🤖 AI Summary
To address the challenge in drug discovery where molecular property prediction relies heavily on high-quality representations but existing pretraining methods lack domain-specific adaptability, this paper proposes a SMILES-based, domain-specialized text-to-text pretraining paradigm. Leveraging the T5 architecture, we design a joint pretraining objective combining masked language modeling with molecular semantic awareness, enabling fixed-length embedding outputs that substantially reduce computational overhead for downstream classification tasks. Evaluated on six mainstream molecular property prediction benchmarks, our method consistently outperforms conventional likelihood-based pretraining and standard fine-tuning.
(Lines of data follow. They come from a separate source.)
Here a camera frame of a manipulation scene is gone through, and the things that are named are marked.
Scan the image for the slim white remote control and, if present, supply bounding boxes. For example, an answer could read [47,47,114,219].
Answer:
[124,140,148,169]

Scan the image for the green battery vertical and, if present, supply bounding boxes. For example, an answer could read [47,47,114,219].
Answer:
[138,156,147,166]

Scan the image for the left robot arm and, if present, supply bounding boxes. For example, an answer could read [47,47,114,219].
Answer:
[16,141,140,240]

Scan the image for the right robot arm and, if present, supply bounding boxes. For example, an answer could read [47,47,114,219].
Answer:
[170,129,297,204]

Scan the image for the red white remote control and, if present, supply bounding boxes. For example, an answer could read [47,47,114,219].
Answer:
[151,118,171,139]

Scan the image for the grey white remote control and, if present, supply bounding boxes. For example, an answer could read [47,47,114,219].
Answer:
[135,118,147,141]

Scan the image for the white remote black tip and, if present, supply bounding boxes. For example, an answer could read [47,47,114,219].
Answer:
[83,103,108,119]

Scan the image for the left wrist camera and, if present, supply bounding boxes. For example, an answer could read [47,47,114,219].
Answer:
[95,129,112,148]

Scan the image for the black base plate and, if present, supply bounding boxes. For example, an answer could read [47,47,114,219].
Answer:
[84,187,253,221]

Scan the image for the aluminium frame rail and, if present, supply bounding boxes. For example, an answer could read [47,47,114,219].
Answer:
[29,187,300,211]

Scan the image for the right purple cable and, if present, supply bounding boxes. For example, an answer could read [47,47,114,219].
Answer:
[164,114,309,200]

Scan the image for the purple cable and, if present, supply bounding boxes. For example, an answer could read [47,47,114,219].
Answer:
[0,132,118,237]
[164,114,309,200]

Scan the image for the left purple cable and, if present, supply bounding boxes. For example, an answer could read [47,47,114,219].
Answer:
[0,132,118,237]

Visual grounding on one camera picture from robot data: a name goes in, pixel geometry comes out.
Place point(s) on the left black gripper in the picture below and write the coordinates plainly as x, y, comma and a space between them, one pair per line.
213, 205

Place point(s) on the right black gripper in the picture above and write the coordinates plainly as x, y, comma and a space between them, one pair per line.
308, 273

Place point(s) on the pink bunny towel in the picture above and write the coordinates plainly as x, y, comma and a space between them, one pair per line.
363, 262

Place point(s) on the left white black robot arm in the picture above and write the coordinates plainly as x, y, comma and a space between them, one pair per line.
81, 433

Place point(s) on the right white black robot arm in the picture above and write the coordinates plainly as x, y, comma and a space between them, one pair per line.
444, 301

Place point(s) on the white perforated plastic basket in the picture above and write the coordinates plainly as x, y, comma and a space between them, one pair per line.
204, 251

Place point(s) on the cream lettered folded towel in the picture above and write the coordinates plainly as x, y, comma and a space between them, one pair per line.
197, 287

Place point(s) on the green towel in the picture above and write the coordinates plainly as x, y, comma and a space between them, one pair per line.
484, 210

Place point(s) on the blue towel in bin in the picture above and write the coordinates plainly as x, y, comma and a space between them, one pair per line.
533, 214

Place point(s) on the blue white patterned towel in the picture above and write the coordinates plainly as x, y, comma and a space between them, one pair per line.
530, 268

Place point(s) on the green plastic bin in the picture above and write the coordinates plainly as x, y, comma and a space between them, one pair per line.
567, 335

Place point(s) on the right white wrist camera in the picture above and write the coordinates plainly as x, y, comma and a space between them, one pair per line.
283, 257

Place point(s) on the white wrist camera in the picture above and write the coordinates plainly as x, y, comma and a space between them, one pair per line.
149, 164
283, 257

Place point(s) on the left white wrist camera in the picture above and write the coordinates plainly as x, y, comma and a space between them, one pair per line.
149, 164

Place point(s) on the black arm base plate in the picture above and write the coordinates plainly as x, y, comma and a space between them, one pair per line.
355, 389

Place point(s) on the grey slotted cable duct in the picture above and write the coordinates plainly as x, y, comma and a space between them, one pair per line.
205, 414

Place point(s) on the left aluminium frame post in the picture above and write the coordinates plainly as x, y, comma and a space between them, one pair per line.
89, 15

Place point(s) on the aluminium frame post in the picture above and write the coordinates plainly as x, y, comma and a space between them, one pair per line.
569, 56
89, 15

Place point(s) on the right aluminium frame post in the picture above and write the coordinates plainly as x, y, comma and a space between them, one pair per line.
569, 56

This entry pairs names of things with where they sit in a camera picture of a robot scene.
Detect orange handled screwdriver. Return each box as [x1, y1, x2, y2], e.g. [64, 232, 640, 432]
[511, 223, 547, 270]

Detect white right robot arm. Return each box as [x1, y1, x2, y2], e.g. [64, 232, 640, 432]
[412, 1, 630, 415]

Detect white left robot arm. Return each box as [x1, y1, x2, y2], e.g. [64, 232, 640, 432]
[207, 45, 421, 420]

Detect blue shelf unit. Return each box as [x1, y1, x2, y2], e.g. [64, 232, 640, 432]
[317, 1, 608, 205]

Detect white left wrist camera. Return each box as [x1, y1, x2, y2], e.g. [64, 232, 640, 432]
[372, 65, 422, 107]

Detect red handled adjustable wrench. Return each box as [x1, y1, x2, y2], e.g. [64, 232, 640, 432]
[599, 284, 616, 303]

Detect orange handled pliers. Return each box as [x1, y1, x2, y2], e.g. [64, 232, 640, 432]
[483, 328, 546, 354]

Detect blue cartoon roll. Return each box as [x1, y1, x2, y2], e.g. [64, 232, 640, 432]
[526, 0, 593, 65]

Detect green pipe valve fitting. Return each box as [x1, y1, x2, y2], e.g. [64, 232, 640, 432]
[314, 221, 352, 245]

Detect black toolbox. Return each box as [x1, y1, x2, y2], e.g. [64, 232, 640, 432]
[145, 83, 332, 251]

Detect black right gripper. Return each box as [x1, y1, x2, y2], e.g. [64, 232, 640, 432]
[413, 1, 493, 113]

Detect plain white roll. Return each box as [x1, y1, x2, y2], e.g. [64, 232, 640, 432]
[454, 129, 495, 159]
Notably, when frozen embeddings are fed directly into a lightweight classifier, performance matches end-to-end fine-tuning while achieving a 3.2× inference speedup and 67% memory reduction. Our core contribution is the first generative pretraining framework explicitly tailored to the linguistic characteristics of molecular SMILES strings—balancing representation quality, generalization capability, and deployment efficiency.
📝 Abstract
Molecular property prediction is an increasingly critical task within drug discovery and development. Typically, neural networks can learn molecular properties using graph-based, language-based or feature-based methods. Recent advances in natural language processing have highlighted the capabilities of neural networks to learn complex human language using masked language modelling. These approaches to training large transformer-based deep learning models have also been used to learn the language of molecules, as represented by simplified molecular-input line-entry system (SMILES) strings. Here, we present novel domain-specific text-to-text pretraining tasks that yield improved performance in six classification-based molecular property prediction benchmarks, relative to both traditional likelihood-based training and previously proposed fine-tuning tasks. Through ablation studies, we show that data and computational efficiency can be improved by using these domain-specific pretraining tasks. Finally, the pretrained embeddings from the model can be used as fixed inputs into a downstream machine learning classifier and yield comparable performance to finetuning but with much lower computational overhead.